=== AIM OF THE TASK ===
How many lines of these records hold the string "produce"? Reply with the number alone.

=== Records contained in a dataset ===
******

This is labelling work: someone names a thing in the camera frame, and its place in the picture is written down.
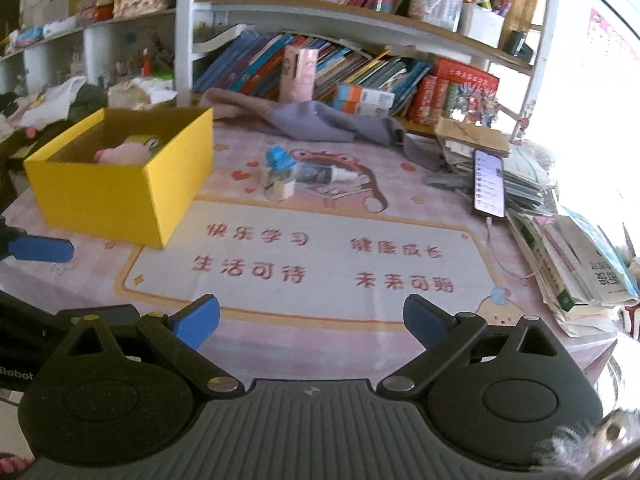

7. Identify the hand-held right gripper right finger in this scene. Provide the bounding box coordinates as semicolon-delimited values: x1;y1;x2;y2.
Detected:
375;294;573;396

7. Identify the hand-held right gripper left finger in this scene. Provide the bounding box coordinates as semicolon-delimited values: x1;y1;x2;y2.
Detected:
47;294;246;398

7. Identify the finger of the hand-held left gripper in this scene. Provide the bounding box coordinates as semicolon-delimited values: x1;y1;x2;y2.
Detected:
0;216;76;264
0;287;143;338

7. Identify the yellow cardboard box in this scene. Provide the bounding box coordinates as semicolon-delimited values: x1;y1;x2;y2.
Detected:
23;106;216;250

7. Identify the pink pig plush toy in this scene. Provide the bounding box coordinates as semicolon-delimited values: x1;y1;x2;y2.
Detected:
94;142;153;166

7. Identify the small black container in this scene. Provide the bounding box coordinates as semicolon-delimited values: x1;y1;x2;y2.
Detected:
502;30;531;58

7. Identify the red knit garment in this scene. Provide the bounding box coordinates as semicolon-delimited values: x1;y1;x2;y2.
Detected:
0;452;31;480

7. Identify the pink checkered tablecloth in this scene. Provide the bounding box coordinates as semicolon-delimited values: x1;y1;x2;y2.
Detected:
0;120;621;401

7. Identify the pile of clothes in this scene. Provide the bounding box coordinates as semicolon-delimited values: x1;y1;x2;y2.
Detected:
0;75;108;136

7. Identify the smartphone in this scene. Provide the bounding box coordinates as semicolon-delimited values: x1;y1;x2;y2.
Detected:
472;149;507;219

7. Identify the stack of thick white books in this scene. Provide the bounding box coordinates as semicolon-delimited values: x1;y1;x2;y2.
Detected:
505;205;640;338

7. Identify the stack of papers and booklets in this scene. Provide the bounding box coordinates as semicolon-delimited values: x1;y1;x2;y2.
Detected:
425;140;558;216

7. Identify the cream tissue pack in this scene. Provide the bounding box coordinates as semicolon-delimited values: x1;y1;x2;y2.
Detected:
107;77;178;108

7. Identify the small blue toy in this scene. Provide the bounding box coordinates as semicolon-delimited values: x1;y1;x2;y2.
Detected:
265;146;296;173

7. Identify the clear tube white cap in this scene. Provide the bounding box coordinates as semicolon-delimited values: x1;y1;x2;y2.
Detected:
292;162;363;187

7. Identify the brown kraft notebook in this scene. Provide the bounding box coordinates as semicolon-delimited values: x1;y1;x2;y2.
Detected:
434;117;513;156

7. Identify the grey fluffy garment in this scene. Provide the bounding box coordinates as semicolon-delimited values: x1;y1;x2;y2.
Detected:
532;405;640;480

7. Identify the white side shelf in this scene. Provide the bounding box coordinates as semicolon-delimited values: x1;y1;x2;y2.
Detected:
0;7;178;96

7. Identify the colourful figure stand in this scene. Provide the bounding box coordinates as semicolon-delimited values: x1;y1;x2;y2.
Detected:
452;82;501;128

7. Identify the grey purple cloth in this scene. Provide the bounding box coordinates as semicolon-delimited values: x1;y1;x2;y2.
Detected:
200;87;446;171

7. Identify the red boxed book set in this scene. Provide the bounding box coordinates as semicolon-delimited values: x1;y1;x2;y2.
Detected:
407;57;501;128

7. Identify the orange white small box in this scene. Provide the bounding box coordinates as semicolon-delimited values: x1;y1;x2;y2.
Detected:
334;82;396;106

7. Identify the white bookshelf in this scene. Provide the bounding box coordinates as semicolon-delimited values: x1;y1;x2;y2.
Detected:
172;0;563;146

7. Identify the row of slanted blue books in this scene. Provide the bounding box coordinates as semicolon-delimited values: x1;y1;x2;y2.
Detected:
192;30;433;111

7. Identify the tall pink box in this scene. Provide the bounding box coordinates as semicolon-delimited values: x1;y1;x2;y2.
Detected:
279;45;319;106

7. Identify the white storage box with pens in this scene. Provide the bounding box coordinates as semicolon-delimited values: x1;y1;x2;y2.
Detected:
460;2;506;48

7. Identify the clear pen holder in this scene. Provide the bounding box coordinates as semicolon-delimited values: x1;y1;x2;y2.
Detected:
410;0;463;31

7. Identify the white charging cable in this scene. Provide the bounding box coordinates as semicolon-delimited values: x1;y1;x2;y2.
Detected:
482;216;538;281

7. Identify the wall poster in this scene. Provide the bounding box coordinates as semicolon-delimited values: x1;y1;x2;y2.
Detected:
570;7;640;126

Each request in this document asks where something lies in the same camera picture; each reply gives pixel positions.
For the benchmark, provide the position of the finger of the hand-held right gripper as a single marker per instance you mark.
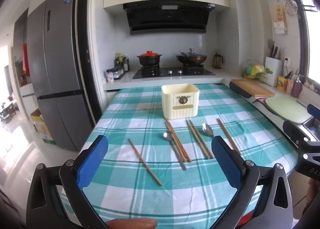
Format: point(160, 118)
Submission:
point(314, 111)
point(295, 132)

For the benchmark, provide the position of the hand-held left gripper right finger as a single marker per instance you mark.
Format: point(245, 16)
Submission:
point(226, 161)

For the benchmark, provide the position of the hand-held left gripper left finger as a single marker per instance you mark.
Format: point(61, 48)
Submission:
point(93, 161)

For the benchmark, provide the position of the wooden chopstick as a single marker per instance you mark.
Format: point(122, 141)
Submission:
point(226, 129)
point(145, 162)
point(168, 128)
point(201, 138)
point(181, 143)
point(197, 138)
point(223, 130)

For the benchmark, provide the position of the steel spoon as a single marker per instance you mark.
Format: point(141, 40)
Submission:
point(207, 128)
point(167, 135)

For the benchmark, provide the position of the cream utensil box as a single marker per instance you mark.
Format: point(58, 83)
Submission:
point(175, 103)

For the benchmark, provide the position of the person's left hand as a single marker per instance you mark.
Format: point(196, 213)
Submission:
point(132, 224)

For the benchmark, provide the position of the light green cutting board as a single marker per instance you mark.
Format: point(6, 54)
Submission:
point(287, 108)

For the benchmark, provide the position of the purple soap dispenser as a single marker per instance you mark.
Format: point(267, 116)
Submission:
point(297, 87)

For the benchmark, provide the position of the pink packet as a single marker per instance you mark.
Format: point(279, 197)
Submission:
point(290, 86)

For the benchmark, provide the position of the yellow packet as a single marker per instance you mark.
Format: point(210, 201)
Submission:
point(282, 83)

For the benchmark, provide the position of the white knife block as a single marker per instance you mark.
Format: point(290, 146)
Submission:
point(273, 71)

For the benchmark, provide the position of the teal checked tablecloth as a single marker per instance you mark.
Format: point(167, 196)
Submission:
point(125, 108)

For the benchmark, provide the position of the wooden cutting board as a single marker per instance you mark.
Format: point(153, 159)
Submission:
point(252, 87)

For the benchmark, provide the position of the cardboard box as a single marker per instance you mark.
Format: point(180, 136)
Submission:
point(42, 126)

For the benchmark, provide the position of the plastic bag of sponges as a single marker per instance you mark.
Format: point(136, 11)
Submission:
point(252, 70)

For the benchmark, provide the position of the window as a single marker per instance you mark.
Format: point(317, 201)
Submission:
point(311, 31)

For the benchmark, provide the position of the white spice jar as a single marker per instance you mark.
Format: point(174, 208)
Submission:
point(110, 76)

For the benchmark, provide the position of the group of condiment jars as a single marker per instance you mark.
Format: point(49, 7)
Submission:
point(117, 73)

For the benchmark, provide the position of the grey refrigerator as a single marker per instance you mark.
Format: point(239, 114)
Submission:
point(57, 68)

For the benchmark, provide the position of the glass french press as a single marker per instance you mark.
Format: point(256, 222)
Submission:
point(218, 61)

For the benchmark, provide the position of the distant dining furniture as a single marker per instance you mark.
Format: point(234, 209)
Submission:
point(7, 110)

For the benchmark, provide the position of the dark soy sauce bottle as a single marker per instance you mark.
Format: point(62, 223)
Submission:
point(126, 65)

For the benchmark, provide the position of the black gas stove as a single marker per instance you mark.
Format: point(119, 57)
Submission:
point(172, 72)

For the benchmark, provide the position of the yellow cap sauce bottle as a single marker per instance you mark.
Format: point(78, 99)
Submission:
point(120, 57)

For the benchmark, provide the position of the dark wok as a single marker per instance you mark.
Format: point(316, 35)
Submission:
point(191, 60)

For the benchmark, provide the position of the glass wok lid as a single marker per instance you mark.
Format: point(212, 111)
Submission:
point(191, 53)

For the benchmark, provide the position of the black clay pot red lid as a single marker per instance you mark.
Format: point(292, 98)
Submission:
point(149, 59)

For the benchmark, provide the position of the red hanging cloth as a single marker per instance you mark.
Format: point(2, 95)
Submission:
point(26, 60)

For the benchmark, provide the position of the black range hood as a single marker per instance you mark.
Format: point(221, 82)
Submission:
point(167, 21)

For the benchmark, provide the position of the wall outlet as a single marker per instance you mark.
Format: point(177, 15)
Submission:
point(287, 62)

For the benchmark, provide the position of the hanging wall calendar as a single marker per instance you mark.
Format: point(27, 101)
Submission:
point(280, 18)

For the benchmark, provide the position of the dark door frame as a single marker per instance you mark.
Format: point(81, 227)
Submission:
point(83, 43)

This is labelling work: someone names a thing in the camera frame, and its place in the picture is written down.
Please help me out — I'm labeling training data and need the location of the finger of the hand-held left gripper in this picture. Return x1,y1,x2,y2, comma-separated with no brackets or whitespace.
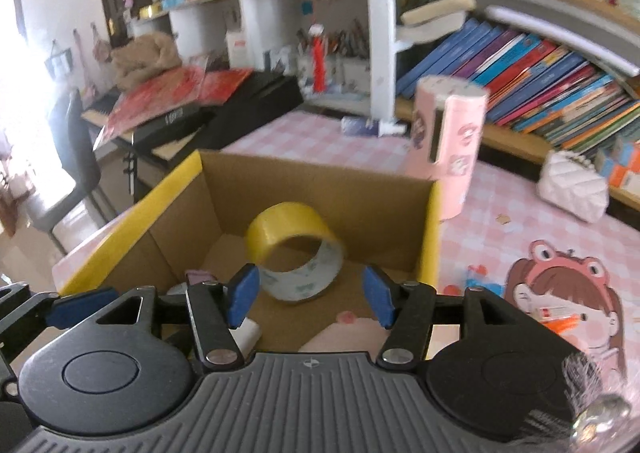
0,283,120,341

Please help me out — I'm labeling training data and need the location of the black electric keyboard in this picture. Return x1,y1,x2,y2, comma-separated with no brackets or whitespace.
82,68,306,158

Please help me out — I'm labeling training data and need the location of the small wall hanging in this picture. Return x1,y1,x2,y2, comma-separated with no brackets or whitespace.
45,48,76,80

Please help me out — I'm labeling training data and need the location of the beige crumpled cloth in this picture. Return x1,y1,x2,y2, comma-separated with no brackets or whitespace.
110,32,183,94

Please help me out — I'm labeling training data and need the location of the pink cylindrical container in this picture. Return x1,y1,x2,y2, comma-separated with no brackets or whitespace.
406,75,490,220

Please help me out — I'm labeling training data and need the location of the yellow tape roll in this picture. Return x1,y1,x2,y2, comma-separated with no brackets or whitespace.
245,203,345,303

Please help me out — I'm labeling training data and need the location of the grey chair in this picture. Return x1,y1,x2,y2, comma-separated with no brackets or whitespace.
27,93,108,254

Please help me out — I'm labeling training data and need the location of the white curved shelf unit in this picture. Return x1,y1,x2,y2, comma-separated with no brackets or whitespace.
135,0,371,98

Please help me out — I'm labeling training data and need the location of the yellow cardboard box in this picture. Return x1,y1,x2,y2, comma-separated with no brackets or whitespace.
52,149,443,354

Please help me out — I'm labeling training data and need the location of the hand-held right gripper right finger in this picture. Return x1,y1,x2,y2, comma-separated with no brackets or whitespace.
362,265,526,369

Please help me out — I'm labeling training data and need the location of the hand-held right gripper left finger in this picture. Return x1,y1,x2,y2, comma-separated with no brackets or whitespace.
92,264,262,368

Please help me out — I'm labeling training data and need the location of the white charger plug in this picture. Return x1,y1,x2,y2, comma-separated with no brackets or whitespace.
227,318,263,354

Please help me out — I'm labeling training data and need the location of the white quilted pouch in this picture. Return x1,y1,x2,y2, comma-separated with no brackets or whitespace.
537,149,611,224

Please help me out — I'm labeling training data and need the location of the blue white tube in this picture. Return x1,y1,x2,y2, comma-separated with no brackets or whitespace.
341,115,408,138

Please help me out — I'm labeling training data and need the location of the white wooden bookshelf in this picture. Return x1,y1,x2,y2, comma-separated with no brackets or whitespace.
362,0,640,214

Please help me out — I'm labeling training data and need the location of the large red plastic packet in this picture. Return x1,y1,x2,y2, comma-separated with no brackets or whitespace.
95,68,208,141

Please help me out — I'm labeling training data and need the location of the red tassel doll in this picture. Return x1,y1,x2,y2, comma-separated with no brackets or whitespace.
307,24,328,94

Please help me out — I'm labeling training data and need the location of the lying cream paperback book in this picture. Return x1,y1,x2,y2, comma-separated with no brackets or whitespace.
400,0,478,26
397,13,466,44

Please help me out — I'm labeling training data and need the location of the white rolled paper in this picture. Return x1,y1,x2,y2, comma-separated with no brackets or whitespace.
485,5,640,76

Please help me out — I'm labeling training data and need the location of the sparkly translucent trinket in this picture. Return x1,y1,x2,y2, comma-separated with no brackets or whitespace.
560,353,633,449

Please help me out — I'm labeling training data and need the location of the white box red label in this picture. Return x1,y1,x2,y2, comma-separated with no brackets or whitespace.
226,30,251,68

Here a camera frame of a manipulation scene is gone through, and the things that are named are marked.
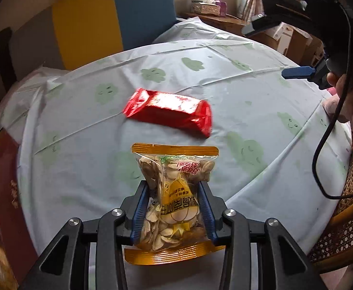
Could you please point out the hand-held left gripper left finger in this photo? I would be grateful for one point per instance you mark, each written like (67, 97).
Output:
(140, 214)

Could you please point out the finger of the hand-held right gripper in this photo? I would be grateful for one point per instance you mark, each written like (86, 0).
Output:
(297, 73)
(259, 24)

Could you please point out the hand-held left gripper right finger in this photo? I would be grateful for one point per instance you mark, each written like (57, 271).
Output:
(207, 214)

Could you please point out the orange-edged seed packet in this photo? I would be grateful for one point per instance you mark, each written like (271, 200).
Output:
(176, 193)

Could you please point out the red snack packet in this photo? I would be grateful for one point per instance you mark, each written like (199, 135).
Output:
(170, 108)

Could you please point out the red box with gold interior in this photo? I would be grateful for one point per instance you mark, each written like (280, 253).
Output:
(16, 202)

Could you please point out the white cardboard box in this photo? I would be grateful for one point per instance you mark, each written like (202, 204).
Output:
(280, 36)

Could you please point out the pale floral curtain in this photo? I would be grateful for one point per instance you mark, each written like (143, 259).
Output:
(250, 0)

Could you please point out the brown cardboard box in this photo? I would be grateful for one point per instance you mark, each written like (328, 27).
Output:
(300, 45)

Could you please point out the wooden nightstand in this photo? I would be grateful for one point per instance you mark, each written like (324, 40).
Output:
(228, 21)

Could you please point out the purple box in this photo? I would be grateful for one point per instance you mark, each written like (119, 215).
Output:
(221, 8)

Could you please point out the patterned tissue box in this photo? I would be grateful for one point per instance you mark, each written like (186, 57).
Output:
(208, 8)

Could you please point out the cloud print plastic tablecloth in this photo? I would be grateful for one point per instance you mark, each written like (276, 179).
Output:
(104, 157)

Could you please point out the wicker chair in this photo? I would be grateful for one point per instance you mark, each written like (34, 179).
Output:
(345, 217)

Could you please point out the grey yellow blue headboard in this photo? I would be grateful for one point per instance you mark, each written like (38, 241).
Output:
(85, 27)

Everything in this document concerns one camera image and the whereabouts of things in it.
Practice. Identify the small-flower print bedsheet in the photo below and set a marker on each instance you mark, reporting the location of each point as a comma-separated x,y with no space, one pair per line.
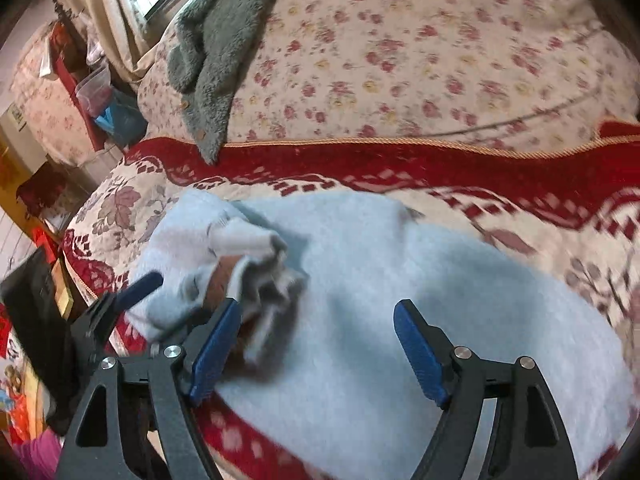
400,60

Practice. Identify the floral red-bordered fleece blanket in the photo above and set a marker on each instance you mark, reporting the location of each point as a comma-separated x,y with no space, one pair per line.
500,175

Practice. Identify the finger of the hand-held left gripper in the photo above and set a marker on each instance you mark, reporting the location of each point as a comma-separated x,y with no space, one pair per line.
142,287

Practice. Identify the clear plastic container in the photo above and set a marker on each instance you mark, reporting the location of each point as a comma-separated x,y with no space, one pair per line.
95,87

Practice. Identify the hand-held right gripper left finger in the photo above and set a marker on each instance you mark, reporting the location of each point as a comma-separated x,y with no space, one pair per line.
215,355

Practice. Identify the light grey pants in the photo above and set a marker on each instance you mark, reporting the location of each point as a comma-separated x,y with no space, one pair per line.
400,270

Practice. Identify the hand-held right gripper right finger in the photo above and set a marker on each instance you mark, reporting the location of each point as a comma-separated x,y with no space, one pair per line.
417,355

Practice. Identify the beige curtain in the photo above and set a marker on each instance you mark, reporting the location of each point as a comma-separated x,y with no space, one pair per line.
115,20

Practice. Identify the grey-green fluffy garment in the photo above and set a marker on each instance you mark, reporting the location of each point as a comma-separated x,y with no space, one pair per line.
215,50

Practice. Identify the floral fabric cover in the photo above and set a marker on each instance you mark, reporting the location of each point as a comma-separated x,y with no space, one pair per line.
45,105

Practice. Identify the dark red chair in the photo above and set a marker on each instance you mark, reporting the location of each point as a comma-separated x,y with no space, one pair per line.
40,190

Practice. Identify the white wall socket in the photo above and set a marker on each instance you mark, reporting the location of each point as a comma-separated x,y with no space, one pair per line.
19,117

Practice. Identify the blue plastic bag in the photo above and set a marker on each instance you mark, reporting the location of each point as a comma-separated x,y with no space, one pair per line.
120,120

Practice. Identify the red cabinet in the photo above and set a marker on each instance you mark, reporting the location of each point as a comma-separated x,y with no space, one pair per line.
67,70

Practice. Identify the pink cloth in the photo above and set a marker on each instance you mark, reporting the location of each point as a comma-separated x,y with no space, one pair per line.
45,455

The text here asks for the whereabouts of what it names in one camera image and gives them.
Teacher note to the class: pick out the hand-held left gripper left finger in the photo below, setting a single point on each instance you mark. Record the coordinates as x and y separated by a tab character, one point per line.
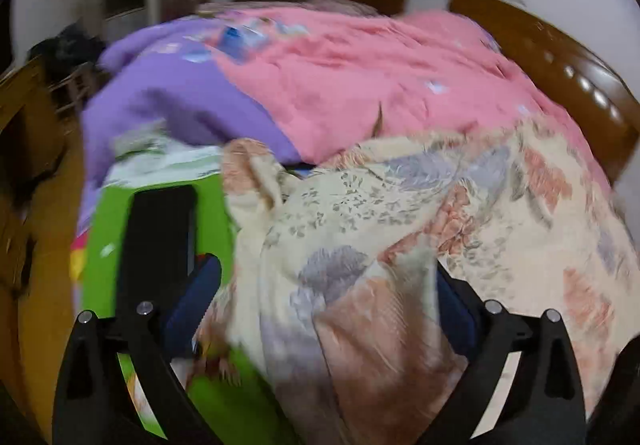
195	305

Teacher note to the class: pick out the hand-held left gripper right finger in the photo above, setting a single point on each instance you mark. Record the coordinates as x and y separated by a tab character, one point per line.
460	312

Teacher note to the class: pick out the black smartphone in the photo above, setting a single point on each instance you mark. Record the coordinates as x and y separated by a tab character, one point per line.
155	245

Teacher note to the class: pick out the green printed cloth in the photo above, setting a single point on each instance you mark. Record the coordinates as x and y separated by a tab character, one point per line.
215	215

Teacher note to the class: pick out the floral quilt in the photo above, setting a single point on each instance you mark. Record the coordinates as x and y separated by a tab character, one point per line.
400	235

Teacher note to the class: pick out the purple bed sheet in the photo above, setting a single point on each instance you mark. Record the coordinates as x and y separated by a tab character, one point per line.
200	85

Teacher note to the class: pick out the wooden cabinet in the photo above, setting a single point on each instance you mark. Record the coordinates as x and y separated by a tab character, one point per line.
25	135

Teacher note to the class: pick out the pink quilt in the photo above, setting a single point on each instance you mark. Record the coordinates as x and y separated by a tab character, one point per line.
360	70

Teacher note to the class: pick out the wooden headboard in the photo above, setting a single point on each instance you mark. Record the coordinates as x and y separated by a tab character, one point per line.
565	70

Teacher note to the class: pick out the dark clothes pile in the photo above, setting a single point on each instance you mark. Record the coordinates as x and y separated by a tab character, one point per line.
67	47

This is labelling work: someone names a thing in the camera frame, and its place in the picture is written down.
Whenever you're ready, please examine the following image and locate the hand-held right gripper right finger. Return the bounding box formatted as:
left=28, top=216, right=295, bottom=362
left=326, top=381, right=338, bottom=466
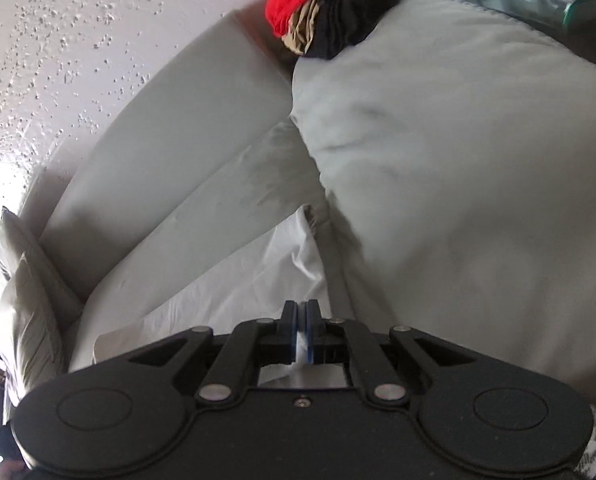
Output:
left=302, top=300, right=476, bottom=405

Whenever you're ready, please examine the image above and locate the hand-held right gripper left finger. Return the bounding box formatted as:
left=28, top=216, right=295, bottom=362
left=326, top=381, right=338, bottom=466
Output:
left=128, top=300, right=299, bottom=405

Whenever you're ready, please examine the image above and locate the white t-shirt with brown script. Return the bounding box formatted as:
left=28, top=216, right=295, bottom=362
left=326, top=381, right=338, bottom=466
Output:
left=70, top=205, right=331, bottom=391

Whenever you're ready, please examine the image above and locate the large grey sofa cushion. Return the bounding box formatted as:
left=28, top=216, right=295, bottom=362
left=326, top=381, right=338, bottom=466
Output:
left=288, top=0, right=596, bottom=413

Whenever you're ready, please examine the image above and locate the grey sofa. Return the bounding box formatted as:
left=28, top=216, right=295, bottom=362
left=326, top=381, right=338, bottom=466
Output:
left=8, top=10, right=596, bottom=411

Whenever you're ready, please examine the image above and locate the olive grey pillow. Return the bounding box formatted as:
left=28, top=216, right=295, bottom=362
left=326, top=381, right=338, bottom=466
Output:
left=0, top=206, right=84, bottom=321
left=0, top=252, right=71, bottom=406

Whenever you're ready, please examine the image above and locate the black garment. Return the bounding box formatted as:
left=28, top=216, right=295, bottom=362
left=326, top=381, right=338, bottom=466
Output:
left=305, top=0, right=414, bottom=60

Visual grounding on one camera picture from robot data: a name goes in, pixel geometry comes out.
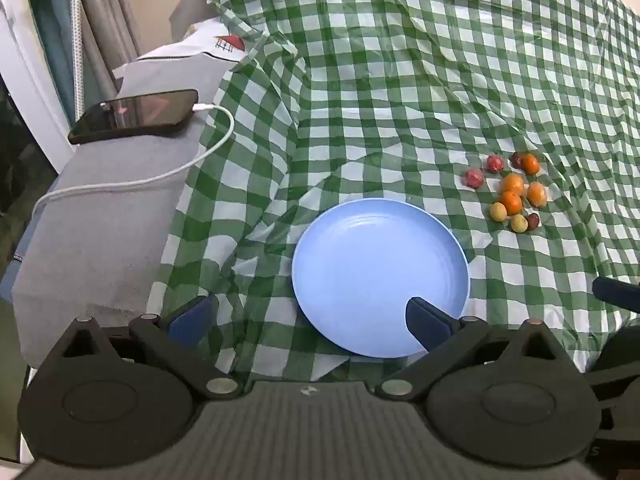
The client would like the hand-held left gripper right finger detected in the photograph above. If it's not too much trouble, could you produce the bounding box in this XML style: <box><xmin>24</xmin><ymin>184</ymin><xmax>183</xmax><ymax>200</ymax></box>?
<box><xmin>375</xmin><ymin>296</ymin><xmax>588</xmax><ymax>401</ymax></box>

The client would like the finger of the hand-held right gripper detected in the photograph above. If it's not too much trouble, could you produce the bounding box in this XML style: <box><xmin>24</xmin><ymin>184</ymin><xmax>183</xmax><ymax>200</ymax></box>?
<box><xmin>592</xmin><ymin>276</ymin><xmax>640</xmax><ymax>312</ymax></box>

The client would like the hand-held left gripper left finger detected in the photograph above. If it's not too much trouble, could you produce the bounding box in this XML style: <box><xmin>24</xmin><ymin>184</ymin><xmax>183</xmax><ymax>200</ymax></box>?
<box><xmin>39</xmin><ymin>294</ymin><xmax>242</xmax><ymax>401</ymax></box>

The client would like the blue plate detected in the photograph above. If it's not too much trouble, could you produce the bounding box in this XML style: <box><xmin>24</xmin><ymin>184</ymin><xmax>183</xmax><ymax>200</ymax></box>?
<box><xmin>291</xmin><ymin>198</ymin><xmax>471</xmax><ymax>359</ymax></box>

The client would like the grey sofa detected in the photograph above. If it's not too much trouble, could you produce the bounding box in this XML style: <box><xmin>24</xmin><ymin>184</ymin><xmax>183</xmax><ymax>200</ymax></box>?
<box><xmin>11</xmin><ymin>52</ymin><xmax>251</xmax><ymax>366</ymax></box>

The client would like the black smartphone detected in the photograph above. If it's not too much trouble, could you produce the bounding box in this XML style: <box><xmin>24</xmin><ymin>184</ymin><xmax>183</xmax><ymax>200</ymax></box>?
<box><xmin>67</xmin><ymin>89</ymin><xmax>200</xmax><ymax>146</ymax></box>

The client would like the green checked tablecloth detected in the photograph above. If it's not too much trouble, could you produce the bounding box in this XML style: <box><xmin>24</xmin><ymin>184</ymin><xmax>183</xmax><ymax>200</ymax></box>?
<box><xmin>147</xmin><ymin>0</ymin><xmax>640</xmax><ymax>386</ymax></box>

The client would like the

******

=== EXERCISE OUTPUT ===
7